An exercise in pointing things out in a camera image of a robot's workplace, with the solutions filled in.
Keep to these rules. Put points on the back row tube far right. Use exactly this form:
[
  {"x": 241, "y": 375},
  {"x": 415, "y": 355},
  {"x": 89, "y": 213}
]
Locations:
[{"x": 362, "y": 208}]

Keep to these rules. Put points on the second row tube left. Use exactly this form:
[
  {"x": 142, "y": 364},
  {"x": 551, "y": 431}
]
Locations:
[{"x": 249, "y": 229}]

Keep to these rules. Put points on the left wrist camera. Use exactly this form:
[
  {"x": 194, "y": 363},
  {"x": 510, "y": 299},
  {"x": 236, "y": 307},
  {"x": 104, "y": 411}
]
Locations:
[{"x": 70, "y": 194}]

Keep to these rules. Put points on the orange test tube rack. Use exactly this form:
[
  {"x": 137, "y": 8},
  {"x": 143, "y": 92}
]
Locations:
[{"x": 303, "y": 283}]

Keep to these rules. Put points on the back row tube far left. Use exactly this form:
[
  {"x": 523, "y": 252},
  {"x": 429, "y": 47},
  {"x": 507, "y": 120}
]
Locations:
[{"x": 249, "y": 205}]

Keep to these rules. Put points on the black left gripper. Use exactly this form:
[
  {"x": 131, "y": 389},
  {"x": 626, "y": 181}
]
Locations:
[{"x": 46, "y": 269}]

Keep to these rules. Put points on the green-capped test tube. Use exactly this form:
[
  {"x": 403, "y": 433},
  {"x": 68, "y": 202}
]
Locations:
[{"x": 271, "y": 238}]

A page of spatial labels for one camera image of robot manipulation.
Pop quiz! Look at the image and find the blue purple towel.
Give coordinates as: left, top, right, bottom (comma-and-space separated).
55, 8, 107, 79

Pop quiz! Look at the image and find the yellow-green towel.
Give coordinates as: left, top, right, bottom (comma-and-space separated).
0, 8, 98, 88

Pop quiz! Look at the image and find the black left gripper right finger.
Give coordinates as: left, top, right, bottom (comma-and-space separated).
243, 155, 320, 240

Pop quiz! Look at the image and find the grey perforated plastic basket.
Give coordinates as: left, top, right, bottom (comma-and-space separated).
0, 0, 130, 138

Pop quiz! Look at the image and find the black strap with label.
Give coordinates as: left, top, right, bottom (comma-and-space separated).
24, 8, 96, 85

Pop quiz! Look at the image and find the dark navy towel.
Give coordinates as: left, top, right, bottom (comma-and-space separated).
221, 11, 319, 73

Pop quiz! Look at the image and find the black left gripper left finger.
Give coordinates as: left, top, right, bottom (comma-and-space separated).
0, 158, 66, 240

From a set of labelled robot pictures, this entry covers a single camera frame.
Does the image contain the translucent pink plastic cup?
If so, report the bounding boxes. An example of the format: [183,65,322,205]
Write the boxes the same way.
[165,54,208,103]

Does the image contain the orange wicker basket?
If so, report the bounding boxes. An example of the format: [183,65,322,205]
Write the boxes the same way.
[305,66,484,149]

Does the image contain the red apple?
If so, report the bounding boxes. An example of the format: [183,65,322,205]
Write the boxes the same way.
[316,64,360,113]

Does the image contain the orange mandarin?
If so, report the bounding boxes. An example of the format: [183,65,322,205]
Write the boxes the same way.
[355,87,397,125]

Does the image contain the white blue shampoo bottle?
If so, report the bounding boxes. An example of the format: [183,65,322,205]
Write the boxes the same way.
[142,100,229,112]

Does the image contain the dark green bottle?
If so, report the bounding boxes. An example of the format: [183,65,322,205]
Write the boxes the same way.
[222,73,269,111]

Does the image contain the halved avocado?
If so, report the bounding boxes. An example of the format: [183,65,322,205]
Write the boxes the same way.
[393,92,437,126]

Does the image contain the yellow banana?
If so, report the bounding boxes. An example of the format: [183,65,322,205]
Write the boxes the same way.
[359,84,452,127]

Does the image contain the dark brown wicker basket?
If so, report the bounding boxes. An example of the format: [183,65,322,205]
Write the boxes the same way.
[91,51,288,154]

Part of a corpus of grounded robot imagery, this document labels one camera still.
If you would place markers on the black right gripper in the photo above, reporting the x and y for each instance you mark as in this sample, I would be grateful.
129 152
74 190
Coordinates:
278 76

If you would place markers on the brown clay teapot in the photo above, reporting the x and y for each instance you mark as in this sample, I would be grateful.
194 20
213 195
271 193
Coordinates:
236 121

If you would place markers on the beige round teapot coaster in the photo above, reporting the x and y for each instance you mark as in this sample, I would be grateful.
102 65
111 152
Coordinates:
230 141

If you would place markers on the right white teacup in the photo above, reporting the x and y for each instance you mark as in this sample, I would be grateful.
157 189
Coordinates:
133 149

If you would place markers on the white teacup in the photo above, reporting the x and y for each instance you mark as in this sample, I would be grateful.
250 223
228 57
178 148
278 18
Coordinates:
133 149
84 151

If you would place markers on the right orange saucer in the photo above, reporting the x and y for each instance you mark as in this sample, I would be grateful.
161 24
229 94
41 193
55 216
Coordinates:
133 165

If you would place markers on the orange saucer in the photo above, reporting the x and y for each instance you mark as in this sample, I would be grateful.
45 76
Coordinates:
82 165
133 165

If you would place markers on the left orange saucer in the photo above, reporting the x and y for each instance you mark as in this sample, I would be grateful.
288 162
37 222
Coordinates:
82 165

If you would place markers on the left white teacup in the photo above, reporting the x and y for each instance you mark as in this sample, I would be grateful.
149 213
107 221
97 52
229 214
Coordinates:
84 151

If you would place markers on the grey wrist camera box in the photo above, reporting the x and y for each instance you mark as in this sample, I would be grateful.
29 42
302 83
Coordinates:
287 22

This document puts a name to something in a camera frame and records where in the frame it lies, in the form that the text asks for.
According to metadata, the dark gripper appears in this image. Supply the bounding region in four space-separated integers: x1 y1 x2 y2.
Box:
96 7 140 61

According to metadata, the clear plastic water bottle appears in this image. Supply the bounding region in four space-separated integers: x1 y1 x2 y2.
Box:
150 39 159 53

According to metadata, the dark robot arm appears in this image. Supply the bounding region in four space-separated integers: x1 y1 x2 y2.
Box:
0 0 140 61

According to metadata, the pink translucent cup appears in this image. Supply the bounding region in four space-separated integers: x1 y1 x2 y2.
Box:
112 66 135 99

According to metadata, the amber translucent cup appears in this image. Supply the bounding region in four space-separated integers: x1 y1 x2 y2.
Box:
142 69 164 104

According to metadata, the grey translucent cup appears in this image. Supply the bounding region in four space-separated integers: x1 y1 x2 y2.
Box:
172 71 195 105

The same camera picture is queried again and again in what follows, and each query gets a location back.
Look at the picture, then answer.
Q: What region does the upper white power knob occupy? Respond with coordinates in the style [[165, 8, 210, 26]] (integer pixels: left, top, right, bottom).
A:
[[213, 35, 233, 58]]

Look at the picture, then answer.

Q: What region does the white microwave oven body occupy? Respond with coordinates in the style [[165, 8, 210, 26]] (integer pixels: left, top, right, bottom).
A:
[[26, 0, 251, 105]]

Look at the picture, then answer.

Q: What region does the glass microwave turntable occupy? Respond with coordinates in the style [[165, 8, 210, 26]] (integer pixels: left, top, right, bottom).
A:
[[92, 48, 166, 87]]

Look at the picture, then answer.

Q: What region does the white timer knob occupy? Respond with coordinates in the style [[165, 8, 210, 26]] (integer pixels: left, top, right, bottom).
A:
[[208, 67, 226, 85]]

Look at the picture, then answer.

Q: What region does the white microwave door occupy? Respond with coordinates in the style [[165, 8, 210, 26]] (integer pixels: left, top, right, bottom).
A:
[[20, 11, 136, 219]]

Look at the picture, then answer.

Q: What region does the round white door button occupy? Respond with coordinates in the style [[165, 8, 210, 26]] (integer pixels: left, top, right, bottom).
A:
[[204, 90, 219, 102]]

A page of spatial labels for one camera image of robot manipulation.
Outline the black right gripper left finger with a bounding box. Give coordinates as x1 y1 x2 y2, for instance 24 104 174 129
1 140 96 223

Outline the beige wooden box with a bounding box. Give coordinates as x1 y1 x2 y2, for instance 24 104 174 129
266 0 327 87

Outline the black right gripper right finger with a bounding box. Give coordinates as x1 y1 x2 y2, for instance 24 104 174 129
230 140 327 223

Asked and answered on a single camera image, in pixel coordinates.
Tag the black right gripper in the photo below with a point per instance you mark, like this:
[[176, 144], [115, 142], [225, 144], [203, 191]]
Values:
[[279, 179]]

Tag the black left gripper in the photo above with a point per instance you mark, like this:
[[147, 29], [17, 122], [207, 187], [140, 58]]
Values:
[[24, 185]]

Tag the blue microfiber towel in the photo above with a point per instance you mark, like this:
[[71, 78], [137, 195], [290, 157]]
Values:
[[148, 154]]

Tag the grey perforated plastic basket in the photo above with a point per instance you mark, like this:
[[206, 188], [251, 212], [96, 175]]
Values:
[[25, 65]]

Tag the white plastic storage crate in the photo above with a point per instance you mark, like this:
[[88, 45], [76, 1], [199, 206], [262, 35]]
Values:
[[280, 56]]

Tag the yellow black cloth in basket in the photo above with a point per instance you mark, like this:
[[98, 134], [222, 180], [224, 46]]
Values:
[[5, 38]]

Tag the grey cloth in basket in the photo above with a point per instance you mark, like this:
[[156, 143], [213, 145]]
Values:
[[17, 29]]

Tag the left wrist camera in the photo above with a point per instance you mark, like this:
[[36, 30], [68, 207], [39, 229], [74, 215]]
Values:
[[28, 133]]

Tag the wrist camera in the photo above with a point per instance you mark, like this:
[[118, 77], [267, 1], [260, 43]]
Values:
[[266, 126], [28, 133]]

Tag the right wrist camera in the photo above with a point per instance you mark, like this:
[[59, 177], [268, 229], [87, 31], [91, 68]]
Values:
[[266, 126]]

## Exercise prompt
Among the lines of the records above, count those holding the string "saucer", and report only the number.

## Response to this exercise
3